Supreme Court of Utah

September 20, 2017

Living Rivers, Petitioner,
v.
Executive Director of the Utah Department of Environmental Quality and the Director of the Utah Division of Water Quality, in their official capacity, the Utah Department of Environmental Quality, the Utah Division of Water Quality, and U.S. Oil Sands Inc., Respondents.

         On Appeal from Final Action of Administrative Agency

          Joro Walker, Charles R. Dubuc, Jr., Salt Lake City, for petitioner.

          Sean D. Reyes, Att'y Gen., Stanford E. Purser, Deputy Solic. Gen., Craig W. Anderson, Paul McConkie, Asst.

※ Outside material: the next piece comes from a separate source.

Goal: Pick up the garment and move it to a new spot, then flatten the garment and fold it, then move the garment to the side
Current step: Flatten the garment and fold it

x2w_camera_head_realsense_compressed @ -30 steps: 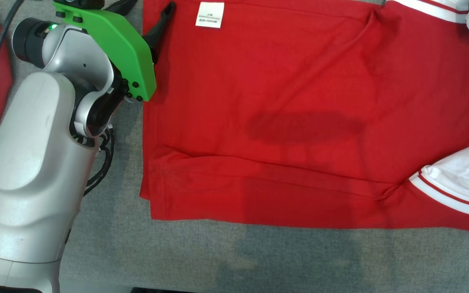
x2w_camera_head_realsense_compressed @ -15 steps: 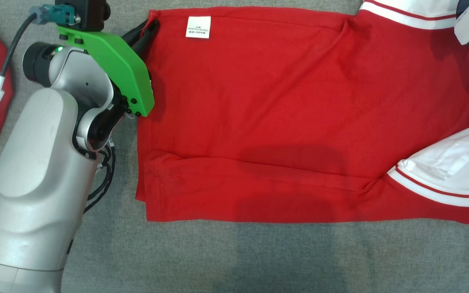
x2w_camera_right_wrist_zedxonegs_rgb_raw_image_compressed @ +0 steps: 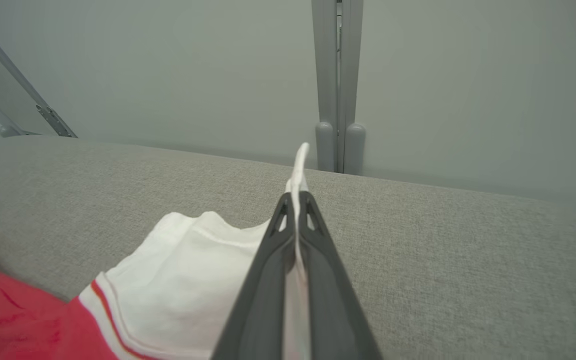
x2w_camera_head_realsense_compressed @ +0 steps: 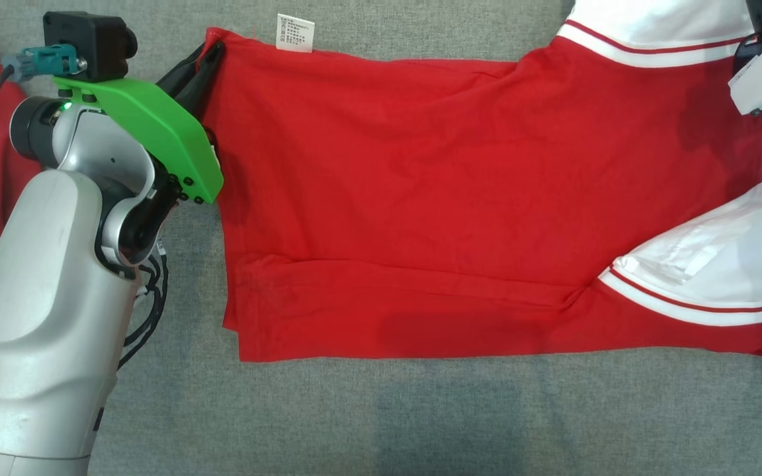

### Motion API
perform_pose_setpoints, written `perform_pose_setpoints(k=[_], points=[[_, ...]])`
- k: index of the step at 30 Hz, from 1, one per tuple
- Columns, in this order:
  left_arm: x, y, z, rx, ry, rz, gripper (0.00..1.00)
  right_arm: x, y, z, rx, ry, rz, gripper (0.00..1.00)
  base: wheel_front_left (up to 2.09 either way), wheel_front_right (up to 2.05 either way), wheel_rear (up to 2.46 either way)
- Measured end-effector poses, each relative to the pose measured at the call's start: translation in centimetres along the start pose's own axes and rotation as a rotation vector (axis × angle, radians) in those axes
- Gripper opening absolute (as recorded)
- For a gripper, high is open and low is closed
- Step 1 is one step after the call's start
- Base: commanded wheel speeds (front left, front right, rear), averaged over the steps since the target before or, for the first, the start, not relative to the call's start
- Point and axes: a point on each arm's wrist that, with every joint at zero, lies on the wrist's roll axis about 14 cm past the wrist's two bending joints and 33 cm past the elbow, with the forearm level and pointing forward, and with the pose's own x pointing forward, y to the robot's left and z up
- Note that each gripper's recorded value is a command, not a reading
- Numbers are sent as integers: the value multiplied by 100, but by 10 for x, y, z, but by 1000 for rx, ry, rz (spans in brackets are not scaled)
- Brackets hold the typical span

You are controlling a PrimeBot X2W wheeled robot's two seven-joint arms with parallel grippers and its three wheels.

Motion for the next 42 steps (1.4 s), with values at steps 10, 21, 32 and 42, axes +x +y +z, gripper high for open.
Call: perform_pose_setpoints(k=[10,21,32,42], points=[[-4,-10,3,4,-9,-17,0,-14,-12,19,-28,-39,-30,0,0,0,0],[-18,-21,-5,1,-31,-32,0,-31,1,19,52,-102,-15,0,0,0,0],[-58,-31,-31,-40,-40,-24,0,-87,13,-2,189,-139,-59,0,0,0,0],[-82,-40,-24,-61,-89,-20,0,-144,22,-14,298,-166,-125,0,0,0,0]])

Att'ys Gen., Salt Lake City, for respondents Utah Department of Environmental Quality and Utah Division of Water Quality

          A. John Davis, Christopher R. Hogle, M. Benjamin Machlis, Salt Lake City, for respondent U.S. Oil Sands Inc.

          Justice Himonas authored the opinion of the Court, in which Chief Justice Durrant, Associate Chief Justice Lee, Justice Durham and Judge Brady joined.

          Having recused himself, Justice Pearce did not participate herein; District Court Judge M. James Brady sat.

          OPINION

          HIMONAS JUSTICE.

         INTRODUCTION

         ¶ 1 Living Rivers appears before this court for a second time to challenge a decision by the Utah Department of Environmental Quality (UDEQ) to issue a "permit by rule" to U.S. Oil Sands Inc. (USOS) for a bitumen-extraction project in the Uintah Basin. UDEQ first permitted this project in 2008, and Living Rivers filed its first challenge to the project in 2011. In reviewing this first challenge, we concluded that Living Rivers' 2011 petition- although framed as a challenge to UDEQ's 2011 decision to allow USOS to expand its project without seeking a discharge permit (a more onerous process than obtaining a permit by rule)-was, in substance, an untimely attack on UDEQ's 2008 permit-by-rule decision. See Living Rivers v. U.S. Oil Sands, Inc., 2014 UT 25, ¶ 21, 344 P.3d 568');">344 P.3d 568 [Living Rivers I]. In particular, we concluded that Living Rivers was trying to attack the 2008 analysis that supported UDEQ's determination that USOS's project qualified for a permit by rule. According to UDEQ's analysis, because the project site was "not a part of the regional acquifer system" it therefore posed only a de minimis risk to groundwater. Id. ¶¶ 7, 24.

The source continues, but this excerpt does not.